Although real estate investment trusts have been among the best performing stocks over the last year, they have been among the worst performers since the Fed started discussing the end of QE3 in late May, observes Brit Ryle, editor of the Wealth Advisory.

For the last couple of years, REITs have also had the opportunity to refinance debt at lower interest rates, which make them more profitable, as they pay less in interest.

Now that rates may be rising, the profitability of these companies may be challenged. Still, we find attractive stocks in the group, and we don't plan to shy away from them.

In its latest quarterly report, Realty Income Corp. (O) reported $0.59 a share, missing expectations by two pennies. Still, analysts have raised 2013 and 2014 annual numbers, so the miss does not seem significant.

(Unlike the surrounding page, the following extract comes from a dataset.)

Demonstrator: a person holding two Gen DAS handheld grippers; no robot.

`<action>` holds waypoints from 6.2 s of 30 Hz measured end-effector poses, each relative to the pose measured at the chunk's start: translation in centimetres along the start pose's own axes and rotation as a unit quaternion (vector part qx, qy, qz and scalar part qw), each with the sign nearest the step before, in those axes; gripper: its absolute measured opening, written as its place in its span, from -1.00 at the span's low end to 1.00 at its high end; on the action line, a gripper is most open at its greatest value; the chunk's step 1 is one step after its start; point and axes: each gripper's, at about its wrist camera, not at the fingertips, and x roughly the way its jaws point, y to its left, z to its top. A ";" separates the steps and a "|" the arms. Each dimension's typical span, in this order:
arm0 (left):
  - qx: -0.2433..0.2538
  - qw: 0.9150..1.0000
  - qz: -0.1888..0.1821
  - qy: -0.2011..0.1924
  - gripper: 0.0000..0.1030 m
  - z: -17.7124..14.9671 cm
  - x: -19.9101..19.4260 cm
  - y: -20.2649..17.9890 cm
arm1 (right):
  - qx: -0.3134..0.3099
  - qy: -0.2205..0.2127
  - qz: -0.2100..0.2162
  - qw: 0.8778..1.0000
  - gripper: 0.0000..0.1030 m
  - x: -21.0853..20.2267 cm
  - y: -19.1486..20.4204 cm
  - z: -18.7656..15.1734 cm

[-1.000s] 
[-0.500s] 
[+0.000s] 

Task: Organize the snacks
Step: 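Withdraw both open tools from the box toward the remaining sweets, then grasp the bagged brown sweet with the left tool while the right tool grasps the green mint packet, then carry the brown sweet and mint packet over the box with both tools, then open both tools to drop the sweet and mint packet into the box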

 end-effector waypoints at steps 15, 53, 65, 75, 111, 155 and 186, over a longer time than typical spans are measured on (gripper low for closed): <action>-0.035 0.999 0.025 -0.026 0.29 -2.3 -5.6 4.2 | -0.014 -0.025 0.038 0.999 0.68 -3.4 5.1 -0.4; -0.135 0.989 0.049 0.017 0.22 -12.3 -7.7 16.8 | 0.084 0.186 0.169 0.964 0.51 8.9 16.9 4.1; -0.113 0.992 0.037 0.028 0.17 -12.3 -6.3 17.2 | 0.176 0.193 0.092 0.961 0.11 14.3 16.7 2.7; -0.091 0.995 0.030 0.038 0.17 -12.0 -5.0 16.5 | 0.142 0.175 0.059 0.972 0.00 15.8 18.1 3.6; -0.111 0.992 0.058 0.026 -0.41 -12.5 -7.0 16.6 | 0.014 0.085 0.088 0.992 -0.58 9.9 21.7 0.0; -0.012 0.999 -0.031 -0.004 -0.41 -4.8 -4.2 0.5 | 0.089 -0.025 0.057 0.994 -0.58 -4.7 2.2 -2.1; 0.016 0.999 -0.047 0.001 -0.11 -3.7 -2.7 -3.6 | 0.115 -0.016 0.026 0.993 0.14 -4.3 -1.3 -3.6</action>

Some key notes from the quarter:

  • Rental rates are up 1.3%, occupancy rates rose to 98.1%.

 

  • Property expenses are very low, at just 2.2% of revenue.

 

  • Funds from operations (FFO) were up 15.4% year over year.

 

In July, we upgraded this REIT to a strong buy on the QE weakness. As one of the premier REITs in the space, we continue to rate Realty Income Trust a strong buy, especially for new money.

Meanwhile, Omega Healthcare Investors (OHI) has become one of the cheapest REITs on the market. The weakness has become nearly indiscriminate. Consider the recent reaction to earnings.

Omega reported 3Q earnings on November 1. The company reported $0.63 a share, when analysts were looking for $0.62.

Omega maintained guidance for the full year. Analysts have raised their estimates for 2014, which is a good sign.

Once again, the shares sold off after the earnings report. And once again, this dip is a buying opportunity.

Omega remains our favorite healthcare REIT—and one of our favorite REITs in general. It's a strong buy under $39 a share. Our 12-month price target is $45.